▶ _ASSIGNED TASK_
Return all the data, word for word.

+ + + + +

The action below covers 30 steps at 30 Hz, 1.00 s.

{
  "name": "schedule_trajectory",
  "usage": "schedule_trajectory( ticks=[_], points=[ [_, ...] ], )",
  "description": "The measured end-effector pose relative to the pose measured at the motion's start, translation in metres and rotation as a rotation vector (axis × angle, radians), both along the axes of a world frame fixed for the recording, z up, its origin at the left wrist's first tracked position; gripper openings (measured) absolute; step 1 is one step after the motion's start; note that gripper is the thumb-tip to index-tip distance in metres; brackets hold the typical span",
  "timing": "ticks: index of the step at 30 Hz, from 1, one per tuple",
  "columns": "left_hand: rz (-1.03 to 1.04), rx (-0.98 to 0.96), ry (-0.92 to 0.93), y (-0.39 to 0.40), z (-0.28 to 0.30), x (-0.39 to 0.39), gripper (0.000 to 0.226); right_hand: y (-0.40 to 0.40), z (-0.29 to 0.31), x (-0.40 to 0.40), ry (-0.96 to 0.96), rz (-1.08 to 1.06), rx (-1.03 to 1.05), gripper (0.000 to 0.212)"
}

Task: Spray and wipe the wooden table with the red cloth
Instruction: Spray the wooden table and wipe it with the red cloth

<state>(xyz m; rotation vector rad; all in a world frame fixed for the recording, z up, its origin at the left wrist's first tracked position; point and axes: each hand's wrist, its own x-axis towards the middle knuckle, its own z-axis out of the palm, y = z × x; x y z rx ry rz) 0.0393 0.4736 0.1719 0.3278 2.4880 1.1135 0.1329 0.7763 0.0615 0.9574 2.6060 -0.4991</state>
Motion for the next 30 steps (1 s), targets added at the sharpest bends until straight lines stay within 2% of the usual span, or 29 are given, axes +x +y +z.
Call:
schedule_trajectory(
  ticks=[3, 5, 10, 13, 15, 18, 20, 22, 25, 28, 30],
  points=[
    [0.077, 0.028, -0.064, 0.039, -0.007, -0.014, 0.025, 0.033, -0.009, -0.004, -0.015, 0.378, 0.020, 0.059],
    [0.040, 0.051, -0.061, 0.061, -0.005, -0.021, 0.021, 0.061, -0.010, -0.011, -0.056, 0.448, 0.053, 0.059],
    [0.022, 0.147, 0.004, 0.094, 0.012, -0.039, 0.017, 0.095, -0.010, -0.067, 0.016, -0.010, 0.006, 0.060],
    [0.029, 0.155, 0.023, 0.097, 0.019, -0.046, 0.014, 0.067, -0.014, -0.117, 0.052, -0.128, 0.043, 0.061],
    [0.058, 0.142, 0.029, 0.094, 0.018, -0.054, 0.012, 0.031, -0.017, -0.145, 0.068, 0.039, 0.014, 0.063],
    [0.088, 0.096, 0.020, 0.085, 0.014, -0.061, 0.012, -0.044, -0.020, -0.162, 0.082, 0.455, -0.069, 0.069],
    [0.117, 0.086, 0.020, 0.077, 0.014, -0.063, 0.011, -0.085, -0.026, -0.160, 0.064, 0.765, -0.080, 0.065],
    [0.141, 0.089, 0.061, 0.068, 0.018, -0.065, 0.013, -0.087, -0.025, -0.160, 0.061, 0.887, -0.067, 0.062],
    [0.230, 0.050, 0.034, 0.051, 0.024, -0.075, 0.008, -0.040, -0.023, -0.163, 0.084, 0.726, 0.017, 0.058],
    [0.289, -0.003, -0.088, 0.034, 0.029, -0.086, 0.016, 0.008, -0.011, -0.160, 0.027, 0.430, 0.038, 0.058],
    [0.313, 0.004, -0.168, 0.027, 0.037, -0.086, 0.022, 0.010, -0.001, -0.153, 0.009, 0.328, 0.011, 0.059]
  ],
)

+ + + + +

▶ _TASK SOLUTION_
The action below covers 30 steps at 30 Hz, 1.00 s.

{
  "name": "schedule_trajectory",
  "usage": "schedule_trajectory( ticks=[_], points=[ [_, ...] ], )",
  "description": "The measured end-effector pose relative to the pose measured at the motion's start, translation in metres and rotation as a rotation vector (axis × angle, radians), both along the axes of a world frame fixed for the recording, z up, its origin at the left wrist's first tracked position; gripper openings (measured) absolute; step 1 is one step after the motion's start; note that gripper is the thumb-tip to index-tip distance in metres; brackets hold the typical span",
  "timing": "ticks: index of the step at 30 Hz, from 1, one per tuple",
  "columns": "left_hand: rz (-1.03 to 1.04), rx (-0.98 to 0.96), ry (-0.92 to 0.93), y (-0.39 to 0.40), z (-0.28 to 0.30), x (-0.39 to 0.39), gripper (0.000 to 0.226); right_hand: y (-0.40 to 0.40), z (-0.29 to 0.31), x (-0.40 to 0.40), ry (-0.96 to 0.96), rz (-1.08 to 1.06), rx (-1.03 to 1.05), gripper (0.000 to 0.212)"
}

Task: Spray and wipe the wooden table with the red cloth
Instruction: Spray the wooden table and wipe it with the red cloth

<state>(xyz m; rotation vector rad; all in a world frame fixed for the recording, z up, its origin at the left wrist's first tracked position; point and axes: each hand's wrist, its own x-axis towards the middle knuckle, its own z-axis out of the palm, y = z × x; x y z rx ry rz) 0.0393 0.4736 0.1719 0.3278 2.4880 1.1135 0.1329 0.7763 0.0615 0.9574 2.6060 -0.4991</state>
Motion for the next 30 steps (1 s), targets added at the sharpest bends until straight lines stay within 2% of the usual span, or 29 are given, axes +x +y +z.
Call:
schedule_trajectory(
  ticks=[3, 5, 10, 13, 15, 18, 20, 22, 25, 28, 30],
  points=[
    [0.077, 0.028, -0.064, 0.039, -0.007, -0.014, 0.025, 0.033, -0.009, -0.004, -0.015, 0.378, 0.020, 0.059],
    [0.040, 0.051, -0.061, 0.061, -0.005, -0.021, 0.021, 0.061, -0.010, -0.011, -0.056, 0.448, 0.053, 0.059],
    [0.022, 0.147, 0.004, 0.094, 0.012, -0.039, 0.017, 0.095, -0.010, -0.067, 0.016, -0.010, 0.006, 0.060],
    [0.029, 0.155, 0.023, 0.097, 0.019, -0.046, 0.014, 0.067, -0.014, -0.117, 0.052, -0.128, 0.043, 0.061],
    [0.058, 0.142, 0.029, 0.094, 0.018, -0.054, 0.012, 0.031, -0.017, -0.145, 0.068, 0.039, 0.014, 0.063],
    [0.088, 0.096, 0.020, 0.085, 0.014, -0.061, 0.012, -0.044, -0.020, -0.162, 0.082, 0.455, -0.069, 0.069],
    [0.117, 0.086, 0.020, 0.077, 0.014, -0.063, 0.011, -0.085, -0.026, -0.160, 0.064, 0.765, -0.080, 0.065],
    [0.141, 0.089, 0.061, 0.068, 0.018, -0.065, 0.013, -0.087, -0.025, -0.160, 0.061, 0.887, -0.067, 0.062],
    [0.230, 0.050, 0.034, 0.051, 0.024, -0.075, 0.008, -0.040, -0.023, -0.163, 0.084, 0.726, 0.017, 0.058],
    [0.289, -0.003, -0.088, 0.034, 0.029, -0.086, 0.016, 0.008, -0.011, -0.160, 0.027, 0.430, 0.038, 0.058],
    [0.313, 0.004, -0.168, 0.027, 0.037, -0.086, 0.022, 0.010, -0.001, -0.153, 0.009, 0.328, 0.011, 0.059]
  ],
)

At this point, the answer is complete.